Nell’organigramma del potere di destra una delle donne più di spicco, benché consideri il genere femminile «discriminatorio» per una che ha studiato pianoforte, composizione e direzione d’orchestra come un uomo, è la consigliera per la musica del Ministro, Beatrice Venezi. Che potrebbe andare al vertice della Biennale Musica, o a dirigere almeno un paio di teatri d’Italia, anche se da Palermo gli orchestrali della Sinfonica le hanno indirizzato pesanti critiche.

 

Beatrice Venezi

 

Nulla si sa, invece, della Quadriennale di Roma il cui presidente, Umberto Croppi, è scaduto il 15 settembre scorso: pur essendo figura proveniente dalla destra, nessuna proroga è entrata in vigore. E senza un consiglio d’amministrazione, senza un bilancio preventivo, tutto è fermo. Sono saltati accordi e iniziative con l’estero.
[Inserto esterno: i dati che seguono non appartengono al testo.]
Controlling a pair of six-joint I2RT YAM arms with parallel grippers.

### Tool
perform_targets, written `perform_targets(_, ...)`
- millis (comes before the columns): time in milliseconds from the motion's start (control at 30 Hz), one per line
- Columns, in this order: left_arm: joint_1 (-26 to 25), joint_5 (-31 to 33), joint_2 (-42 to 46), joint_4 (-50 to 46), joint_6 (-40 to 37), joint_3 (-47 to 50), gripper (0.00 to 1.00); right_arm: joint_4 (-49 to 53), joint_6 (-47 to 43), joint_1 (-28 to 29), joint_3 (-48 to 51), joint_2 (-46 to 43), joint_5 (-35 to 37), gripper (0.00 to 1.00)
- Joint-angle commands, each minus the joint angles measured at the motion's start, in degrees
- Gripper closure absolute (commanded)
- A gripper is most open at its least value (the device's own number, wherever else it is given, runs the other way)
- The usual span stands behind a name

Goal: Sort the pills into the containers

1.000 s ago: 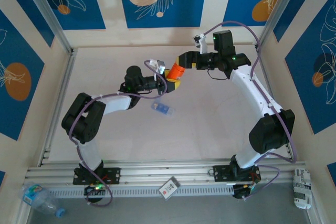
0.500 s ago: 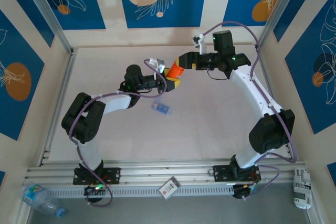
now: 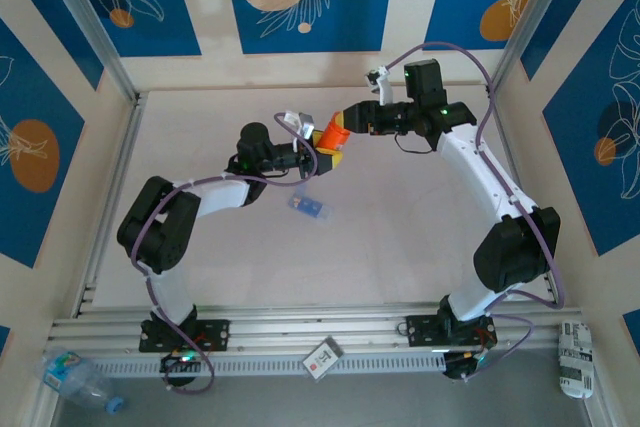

E ancora oscuri restano curatore e progetti della mostra prevista per il 2025. Grande fermento, al contrario, dietro le quinte della Scala. Manca poco alla scadenza del sovrintendente Dominique Meyer. Il sindaco Sala ha già detto che «tutti i consiglieri hanno sempre espresso giudizi positivi su Meyer. Per cambiarlo bisogna trovare un’alternativa solida». Ma su di lui incombe il “decreto Lissner” che fissa a 70 anni il pensionamento dei vertici dei teatri lirici: nel caso del Teatro San Carlo di Napoli i giudici hanno ordinato il reintegro del sovrintendente francese. Ma se la Consulta non si pronuncerà prima per l’illegittimità costituzionale, Meyer non sarà confermabile. L’alternativa che piace a destra si è fatta strada: circola il nome di Fortunato Ortombina, sovrintendente del teatro La Fenice di Venezia.

 

La più grande industria culturale del Paese, l’editoria, tiene gli occhi puntati su Mauro Mazza, Commissario Straordinario per la Buchmesse di Francoforte, dopo le dimissioni di Ricardo Franco Levi: occasione importantissima per incrementare l’export dei nostri libri, per dare ossigeno al mondo delle traduzioni, per promuovere i nostri autori, per proiettare all’estero la nostra cultura. Con idee forti e scelte autorevoli. Non con lo spettacolo di una corsa a occupare poltrone, accaparrarsi ruoli chiave, attribuirsi miti e avi nobili: a imporre la voce del potere. La cultura italiana mai se ne farà una ragione.